Do you have any strategies for working around the suppressions?
What kinds of analyses do you wish you could do with the QCEW dataset that you cannot currently do because of cell suppression?
Why do you want to do that analysis?
What is the obstacle?
Data Perturbation alternatives
Cell suppression is just one method for avoiding disclosure. BLS needs to continue implementing disclosure avoidance methods, but we do not necessarily have to continue using cell suppression. If there is compelling evidence that an alternative method is superior, BLS would consider alternatives.
Have you seen any other disclosure limitation methods that you think might work for QCEW?
What do you see as the advantages of that method?
What would you say are the disadvantages?
We have to consider all the ways that our published data may expose our respondents. The more we know about ways that our respondents are vulnerable, the better able we will be to protect them in a smart way, rather than just suppressing all the data. Can you think of any ways that people might try to misuse the QCEW data?
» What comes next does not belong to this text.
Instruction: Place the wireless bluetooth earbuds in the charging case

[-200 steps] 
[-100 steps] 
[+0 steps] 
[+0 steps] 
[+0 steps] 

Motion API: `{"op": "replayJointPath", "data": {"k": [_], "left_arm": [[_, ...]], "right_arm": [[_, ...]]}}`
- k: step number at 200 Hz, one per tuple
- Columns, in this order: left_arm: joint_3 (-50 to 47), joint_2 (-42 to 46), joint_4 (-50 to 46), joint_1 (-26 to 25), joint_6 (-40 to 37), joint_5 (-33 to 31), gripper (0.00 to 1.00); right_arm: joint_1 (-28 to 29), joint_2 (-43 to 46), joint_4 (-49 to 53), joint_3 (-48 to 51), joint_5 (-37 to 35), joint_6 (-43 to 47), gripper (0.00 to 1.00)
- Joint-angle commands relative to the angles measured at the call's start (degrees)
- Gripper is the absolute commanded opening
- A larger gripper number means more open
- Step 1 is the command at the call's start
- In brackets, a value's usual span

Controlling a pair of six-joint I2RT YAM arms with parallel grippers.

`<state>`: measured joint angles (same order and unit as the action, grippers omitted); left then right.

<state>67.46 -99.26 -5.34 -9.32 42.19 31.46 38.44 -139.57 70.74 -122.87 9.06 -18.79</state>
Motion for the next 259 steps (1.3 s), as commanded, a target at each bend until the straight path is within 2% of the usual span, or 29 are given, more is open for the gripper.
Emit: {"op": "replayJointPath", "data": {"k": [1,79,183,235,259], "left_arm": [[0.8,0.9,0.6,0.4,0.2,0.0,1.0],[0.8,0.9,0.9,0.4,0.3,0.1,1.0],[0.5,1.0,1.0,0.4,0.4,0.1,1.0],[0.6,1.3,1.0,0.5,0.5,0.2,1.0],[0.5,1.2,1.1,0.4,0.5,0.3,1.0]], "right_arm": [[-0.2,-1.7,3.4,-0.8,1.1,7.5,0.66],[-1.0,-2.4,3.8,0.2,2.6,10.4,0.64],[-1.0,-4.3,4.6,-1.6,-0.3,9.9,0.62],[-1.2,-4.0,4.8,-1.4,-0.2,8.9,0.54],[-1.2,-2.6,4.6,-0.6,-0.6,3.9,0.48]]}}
One method used by some agencies to avoid disclosure is adding noise to the data, such that the data to be published all undergo a process by which some amount of noise or fuzz is added. The data would be fuzzed but you would then have a full dataset of tables without holes. And, at the higher levels of aggregation, like state totals, the reported data would be published without noise.
If express skepticism: The amount of fuzzing can vary but, for now, let’s assume that the level of fuzzing is acceptable to the average data user.
What do you think about noise methods?
Do you have any concerns about this method? What are they?
Would this method prevent you from doing any analyses you currently do?
How important to you are those analyses?
Are there other ways you could run these analyses?
Would this method allow you to do any analyses that you cannot currently do?
How valuable would those analyses be to you?
Another disclosure limitation method involves replacing all of the values with average values, such that we could provide a microdataset that includes every single respondent but all of them protected – a synthetic dataset. The published values would not be the reported values but you would then have a full microdataset. The cell values might not be precisely the reported values but you could then make custom tables.
If express skepticism: The parameters for calculating the averages can vary but, for now, let’s assume that the values are acceptable to the average data user.
What do you think about synthetic datasets?
Do you have any concerns about this method? What are they?
Would this method prevent you from doing any analyses you currently do?
How important to you are those analyses?
Are there other ways you could run these analyses?
Would this method allow you to do any analyses that you cannot currently do?
How valuable would those analyses be to you?
Data Provider protocols (administer only to Data Providers)
Background
Now I’d like to learn about your workplace and how you currently are involved in the QCEW.
Are you the person at your workplace who reports for the QCEW?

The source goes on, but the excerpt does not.